** DATA UNDER STUDY follows **

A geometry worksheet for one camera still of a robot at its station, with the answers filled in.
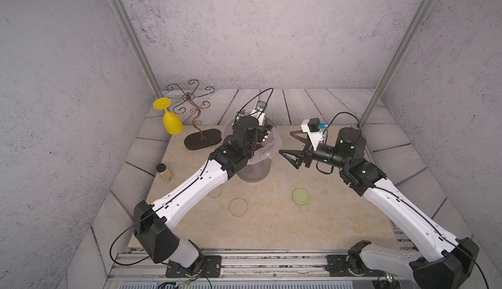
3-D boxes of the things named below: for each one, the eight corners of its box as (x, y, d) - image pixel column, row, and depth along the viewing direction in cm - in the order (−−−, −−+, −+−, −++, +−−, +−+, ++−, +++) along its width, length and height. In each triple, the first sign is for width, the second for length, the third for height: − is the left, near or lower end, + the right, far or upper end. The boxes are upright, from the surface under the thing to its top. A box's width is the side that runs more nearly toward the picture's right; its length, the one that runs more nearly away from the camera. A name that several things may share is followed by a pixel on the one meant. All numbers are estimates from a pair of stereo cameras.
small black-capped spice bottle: (161, 177, 100) (153, 166, 93) (168, 172, 102) (160, 161, 95) (168, 184, 98) (161, 173, 90) (175, 179, 99) (168, 168, 92)
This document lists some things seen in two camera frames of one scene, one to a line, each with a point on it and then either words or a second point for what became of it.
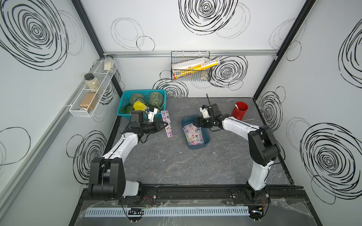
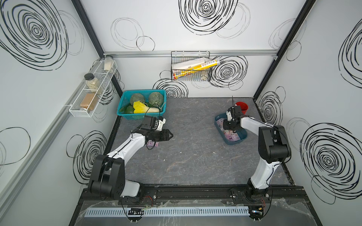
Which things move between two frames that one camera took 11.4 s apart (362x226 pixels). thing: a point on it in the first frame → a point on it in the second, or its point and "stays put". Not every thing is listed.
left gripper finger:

** End of DATA UNDER STUDY **

Identify the lines in the entries above that contain "first", then copy them out.

OUTPUT OF THE TASK =
3-D boxes of the things named below: for each one, the eight corners of its box as (x, y, d) - image pixel column, row, and depth along the viewing direction in cm - in the order (−−−, −−+, −+−, −++, +−−, +−+, ++−, +++) along its width, length and height. In each triple, the first sign is for width, the second for length, the third for height: − is the left, near or lower end, + the right, far or upper end. The boxes are upright, from the surface under the thing to its top. A box's width is the side that runs more nearly toward the picture's right; its length, the one that runs more nearly away from the camera. A name that several things may share is followed by a pixel on the one meant. All numbers are estimates from a pair of stereo cameras.
Which things move between two frames that one camera took 11.4 s apart (362x226 pixels). thing: a point on it in the first frame → a point on it in the second, or its point and "stays put". Not every thing is listed.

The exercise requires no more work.